→ **Available records**
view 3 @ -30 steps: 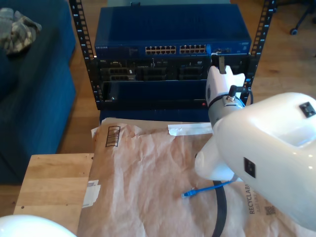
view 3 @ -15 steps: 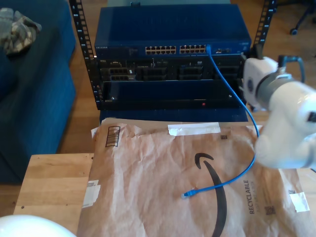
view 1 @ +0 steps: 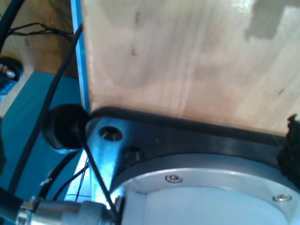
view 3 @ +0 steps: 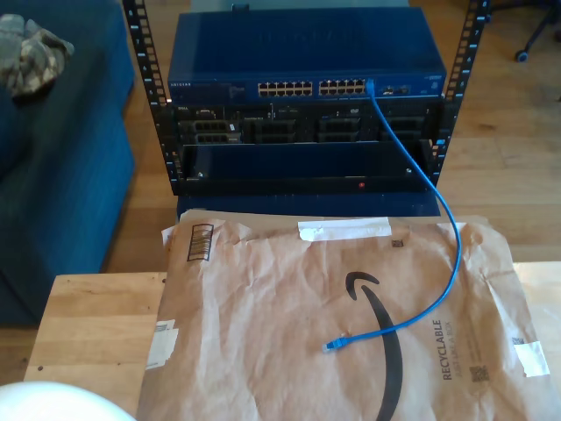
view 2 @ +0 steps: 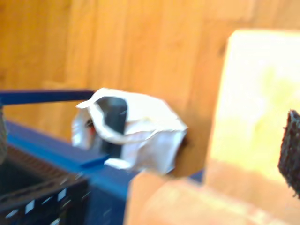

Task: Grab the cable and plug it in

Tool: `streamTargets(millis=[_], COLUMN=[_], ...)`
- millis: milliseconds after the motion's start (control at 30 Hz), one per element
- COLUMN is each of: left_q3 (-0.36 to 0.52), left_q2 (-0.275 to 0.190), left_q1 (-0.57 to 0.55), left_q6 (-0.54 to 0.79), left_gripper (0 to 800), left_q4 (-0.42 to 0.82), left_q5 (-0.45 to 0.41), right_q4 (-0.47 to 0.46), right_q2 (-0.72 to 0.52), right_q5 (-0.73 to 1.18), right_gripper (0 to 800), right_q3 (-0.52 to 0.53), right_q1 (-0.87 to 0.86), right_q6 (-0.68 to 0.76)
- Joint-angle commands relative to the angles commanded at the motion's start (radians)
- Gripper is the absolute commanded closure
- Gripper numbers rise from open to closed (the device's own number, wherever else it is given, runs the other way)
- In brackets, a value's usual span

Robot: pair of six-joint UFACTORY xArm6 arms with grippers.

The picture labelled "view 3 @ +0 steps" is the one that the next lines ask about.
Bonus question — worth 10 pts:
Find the black rack server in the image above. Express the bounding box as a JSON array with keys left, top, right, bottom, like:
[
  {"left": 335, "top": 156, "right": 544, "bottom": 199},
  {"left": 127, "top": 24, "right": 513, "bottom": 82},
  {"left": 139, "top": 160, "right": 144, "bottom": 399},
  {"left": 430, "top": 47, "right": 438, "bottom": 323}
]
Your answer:
[{"left": 173, "top": 101, "right": 444, "bottom": 145}]

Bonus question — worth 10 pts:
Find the blue sofa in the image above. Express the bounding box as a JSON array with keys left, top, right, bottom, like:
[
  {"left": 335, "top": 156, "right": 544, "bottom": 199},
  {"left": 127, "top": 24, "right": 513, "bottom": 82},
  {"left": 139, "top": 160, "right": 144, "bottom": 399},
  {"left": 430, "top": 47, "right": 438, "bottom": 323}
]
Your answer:
[{"left": 0, "top": 0, "right": 137, "bottom": 328}]

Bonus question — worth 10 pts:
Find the black equipment rack frame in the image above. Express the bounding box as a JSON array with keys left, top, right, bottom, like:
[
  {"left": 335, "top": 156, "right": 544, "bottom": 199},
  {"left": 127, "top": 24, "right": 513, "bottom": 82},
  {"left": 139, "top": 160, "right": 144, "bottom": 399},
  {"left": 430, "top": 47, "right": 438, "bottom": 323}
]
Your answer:
[{"left": 122, "top": 0, "right": 492, "bottom": 196}]

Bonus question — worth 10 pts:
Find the blue base under rack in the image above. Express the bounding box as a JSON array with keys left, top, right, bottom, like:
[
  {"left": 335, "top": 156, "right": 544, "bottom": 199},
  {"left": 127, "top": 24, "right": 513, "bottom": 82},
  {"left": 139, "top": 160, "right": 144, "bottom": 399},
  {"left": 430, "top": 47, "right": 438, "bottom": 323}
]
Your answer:
[{"left": 177, "top": 192, "right": 442, "bottom": 217}]

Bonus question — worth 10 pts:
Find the blue network switch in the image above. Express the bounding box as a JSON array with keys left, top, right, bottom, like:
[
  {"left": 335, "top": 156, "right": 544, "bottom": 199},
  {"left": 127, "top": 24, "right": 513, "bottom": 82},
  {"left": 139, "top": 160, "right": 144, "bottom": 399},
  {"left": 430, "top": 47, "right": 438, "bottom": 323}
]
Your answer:
[{"left": 167, "top": 7, "right": 448, "bottom": 104}]

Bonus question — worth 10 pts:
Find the blue network cable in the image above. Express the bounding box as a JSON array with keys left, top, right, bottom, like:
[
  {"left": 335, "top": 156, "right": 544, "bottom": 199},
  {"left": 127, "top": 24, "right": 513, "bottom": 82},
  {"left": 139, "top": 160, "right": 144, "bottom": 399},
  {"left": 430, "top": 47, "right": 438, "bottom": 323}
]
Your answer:
[{"left": 322, "top": 77, "right": 464, "bottom": 355}]

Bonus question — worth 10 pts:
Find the office chair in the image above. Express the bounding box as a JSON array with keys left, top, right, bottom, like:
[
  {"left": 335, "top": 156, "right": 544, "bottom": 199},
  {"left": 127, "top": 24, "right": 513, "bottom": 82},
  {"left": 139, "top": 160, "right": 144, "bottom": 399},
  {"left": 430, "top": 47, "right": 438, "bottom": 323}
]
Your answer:
[{"left": 515, "top": 0, "right": 561, "bottom": 62}]

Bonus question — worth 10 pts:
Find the brown paper mailer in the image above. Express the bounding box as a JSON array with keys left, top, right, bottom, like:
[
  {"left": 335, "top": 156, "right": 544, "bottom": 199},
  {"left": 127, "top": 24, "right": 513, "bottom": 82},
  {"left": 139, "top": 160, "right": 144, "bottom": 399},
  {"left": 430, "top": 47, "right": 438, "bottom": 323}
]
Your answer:
[{"left": 135, "top": 209, "right": 561, "bottom": 421}]

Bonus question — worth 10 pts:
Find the camouflage cloth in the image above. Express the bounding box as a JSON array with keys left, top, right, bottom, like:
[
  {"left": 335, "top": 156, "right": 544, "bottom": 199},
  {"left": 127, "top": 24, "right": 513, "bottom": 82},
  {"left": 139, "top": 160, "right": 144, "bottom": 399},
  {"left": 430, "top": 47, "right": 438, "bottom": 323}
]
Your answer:
[{"left": 0, "top": 12, "right": 75, "bottom": 98}]

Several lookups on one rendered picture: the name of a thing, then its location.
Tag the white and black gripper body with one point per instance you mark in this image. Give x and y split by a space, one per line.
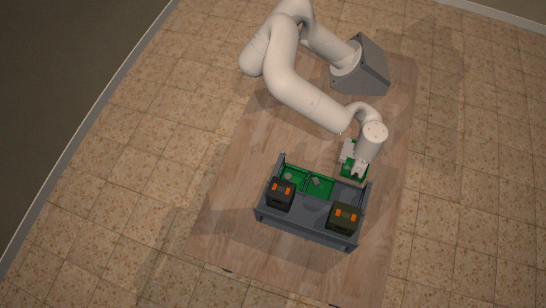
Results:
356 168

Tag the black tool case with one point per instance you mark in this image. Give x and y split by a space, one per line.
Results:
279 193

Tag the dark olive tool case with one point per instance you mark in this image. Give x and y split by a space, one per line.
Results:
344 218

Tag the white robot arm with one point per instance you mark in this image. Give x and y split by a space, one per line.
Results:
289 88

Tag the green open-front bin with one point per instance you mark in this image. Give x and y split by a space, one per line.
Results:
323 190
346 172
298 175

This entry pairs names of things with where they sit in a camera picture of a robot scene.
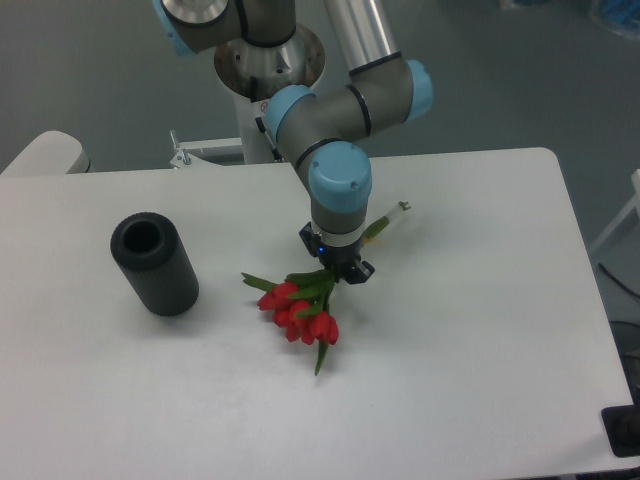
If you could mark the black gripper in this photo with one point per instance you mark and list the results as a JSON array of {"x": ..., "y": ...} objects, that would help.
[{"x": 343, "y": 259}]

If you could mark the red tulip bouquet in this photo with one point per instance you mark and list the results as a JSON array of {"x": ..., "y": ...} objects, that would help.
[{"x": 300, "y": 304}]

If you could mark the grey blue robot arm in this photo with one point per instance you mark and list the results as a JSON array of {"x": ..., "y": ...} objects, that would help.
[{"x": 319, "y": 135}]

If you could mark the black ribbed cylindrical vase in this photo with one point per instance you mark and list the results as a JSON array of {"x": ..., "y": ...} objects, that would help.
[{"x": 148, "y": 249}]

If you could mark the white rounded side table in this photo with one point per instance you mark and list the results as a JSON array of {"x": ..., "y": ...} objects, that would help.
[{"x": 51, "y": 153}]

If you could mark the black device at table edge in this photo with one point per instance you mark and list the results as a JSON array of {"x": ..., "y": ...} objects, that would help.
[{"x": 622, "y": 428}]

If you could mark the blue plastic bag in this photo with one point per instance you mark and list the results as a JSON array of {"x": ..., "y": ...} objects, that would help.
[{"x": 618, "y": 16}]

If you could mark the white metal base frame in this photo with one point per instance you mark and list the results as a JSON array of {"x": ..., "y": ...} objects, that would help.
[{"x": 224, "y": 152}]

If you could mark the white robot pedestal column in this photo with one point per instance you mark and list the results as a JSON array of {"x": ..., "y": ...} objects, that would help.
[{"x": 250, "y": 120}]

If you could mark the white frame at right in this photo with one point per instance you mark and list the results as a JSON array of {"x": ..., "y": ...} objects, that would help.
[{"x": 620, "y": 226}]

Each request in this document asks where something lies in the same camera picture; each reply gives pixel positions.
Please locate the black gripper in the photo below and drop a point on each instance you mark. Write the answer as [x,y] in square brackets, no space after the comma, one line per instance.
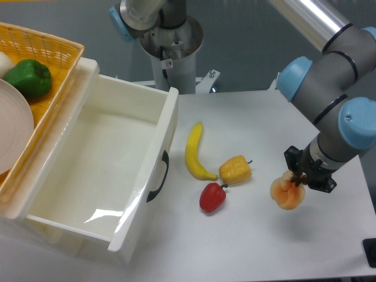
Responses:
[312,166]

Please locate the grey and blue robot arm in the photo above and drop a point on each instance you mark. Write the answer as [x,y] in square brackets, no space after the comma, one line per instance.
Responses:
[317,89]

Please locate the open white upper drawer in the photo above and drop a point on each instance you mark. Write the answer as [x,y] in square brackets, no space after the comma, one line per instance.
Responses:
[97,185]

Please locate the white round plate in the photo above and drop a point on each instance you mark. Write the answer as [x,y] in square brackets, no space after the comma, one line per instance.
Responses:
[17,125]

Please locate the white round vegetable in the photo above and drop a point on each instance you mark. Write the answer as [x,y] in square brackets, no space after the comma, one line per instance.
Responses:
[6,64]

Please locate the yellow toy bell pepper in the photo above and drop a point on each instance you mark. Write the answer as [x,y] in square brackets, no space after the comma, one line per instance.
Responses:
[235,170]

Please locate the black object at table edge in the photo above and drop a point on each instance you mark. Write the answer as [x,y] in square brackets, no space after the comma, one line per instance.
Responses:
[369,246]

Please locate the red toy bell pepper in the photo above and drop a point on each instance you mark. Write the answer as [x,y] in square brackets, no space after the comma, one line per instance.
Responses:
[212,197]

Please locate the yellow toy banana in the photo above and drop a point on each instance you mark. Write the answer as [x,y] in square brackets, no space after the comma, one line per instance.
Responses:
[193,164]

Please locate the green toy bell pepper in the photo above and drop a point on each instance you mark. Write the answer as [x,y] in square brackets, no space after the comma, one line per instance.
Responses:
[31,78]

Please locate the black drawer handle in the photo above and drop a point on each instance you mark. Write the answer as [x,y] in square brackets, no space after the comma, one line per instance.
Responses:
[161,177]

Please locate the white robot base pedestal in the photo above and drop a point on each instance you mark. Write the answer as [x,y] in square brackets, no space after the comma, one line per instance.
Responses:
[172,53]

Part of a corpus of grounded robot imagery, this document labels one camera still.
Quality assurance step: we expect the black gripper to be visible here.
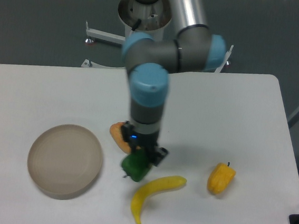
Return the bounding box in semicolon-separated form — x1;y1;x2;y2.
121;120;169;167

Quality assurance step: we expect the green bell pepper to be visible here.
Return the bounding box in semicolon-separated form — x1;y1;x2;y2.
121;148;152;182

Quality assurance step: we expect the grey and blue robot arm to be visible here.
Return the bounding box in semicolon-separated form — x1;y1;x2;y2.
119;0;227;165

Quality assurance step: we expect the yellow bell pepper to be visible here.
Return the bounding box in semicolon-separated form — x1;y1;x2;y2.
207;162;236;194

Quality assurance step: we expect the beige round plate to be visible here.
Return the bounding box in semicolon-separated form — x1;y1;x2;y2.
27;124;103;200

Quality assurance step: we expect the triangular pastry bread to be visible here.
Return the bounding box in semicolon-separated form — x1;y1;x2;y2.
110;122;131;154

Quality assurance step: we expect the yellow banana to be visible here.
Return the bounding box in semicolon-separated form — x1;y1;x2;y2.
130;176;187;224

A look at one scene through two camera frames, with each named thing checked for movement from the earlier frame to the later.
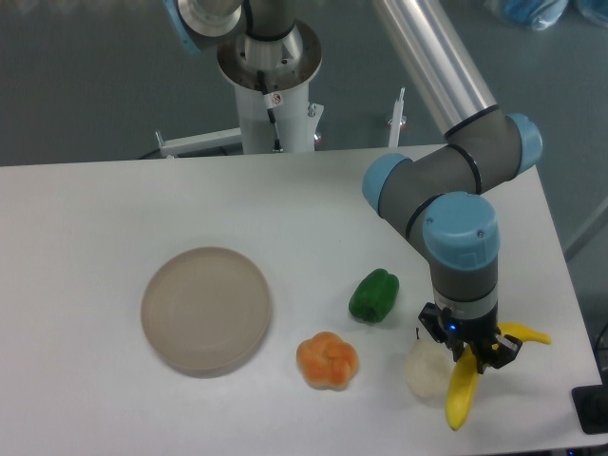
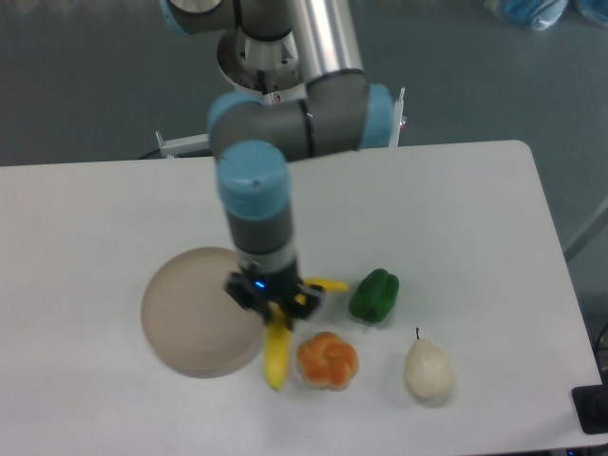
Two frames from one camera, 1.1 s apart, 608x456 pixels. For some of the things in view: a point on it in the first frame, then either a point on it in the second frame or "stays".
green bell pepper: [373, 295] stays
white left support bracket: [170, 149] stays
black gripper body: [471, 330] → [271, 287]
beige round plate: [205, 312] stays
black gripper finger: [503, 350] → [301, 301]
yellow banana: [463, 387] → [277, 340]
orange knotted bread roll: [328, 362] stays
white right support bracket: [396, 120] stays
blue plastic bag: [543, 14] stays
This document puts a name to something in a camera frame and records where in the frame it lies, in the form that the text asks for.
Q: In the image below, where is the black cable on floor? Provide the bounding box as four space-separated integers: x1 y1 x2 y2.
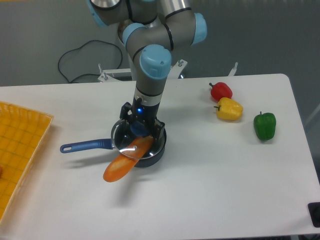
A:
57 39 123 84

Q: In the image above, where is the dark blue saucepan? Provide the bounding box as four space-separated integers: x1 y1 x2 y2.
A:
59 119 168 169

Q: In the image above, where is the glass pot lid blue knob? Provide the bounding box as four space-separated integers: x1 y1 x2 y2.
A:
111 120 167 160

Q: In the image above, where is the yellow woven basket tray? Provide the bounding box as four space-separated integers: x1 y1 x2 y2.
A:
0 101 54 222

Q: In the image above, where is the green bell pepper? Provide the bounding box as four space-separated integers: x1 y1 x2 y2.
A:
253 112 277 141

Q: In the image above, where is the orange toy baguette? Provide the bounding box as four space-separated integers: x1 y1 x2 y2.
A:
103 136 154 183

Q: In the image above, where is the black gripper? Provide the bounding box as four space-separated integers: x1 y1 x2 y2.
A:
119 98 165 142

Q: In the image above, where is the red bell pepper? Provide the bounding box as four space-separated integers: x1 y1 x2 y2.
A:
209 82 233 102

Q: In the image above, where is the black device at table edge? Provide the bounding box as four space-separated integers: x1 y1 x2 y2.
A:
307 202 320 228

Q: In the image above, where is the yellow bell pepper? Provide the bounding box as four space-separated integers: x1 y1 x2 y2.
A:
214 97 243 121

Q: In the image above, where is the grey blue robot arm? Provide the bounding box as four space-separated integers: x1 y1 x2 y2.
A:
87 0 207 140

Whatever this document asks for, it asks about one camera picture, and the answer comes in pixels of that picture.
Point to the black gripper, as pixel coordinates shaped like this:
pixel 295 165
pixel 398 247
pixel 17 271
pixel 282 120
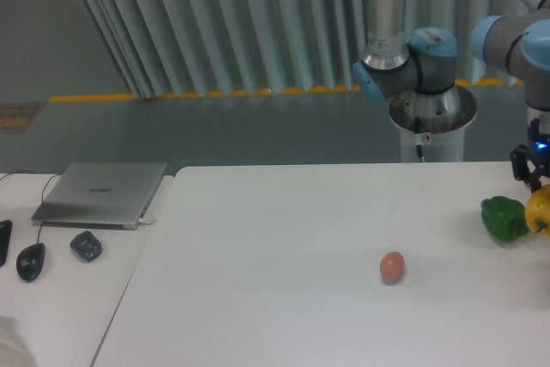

→ **Directions**
Only these lines belong in the answer: the first line of the listing above through the line holding "- COLUMN is", printed exactly and without pictures.

→ **Response to the exercise**
view 3 @ -30 steps: 
view 3 @ -15 steps: 
view 1 @ +0 steps: 
view 3 @ +0 steps: 
view 2 @ +0 steps: 

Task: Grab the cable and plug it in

Tool: `streamTargets(millis=[_], COLUMN=[_], ...)`
- millis: milliseconds after the motion's start (control at 30 Hz), one per element
- COLUMN is each of: left_q3 (-0.36 to 0.52), left_q2 (-0.275 to 0.190), left_q1 (-0.57 to 0.55), left_q6 (-0.54 to 0.79), left_gripper (0 to 800), left_q4 (-0.42 to 0.82), left_q5 (-0.45 to 0.41), right_q4 (-0.47 to 0.46), right_q2 (-0.72 to 0.52), right_q5 (-0.73 to 1.18), right_gripper (0 to 800), right_q3 (-0.52 to 0.53), right_q1 (-0.87 to 0.86), right_q6 (-0.68 to 0.76)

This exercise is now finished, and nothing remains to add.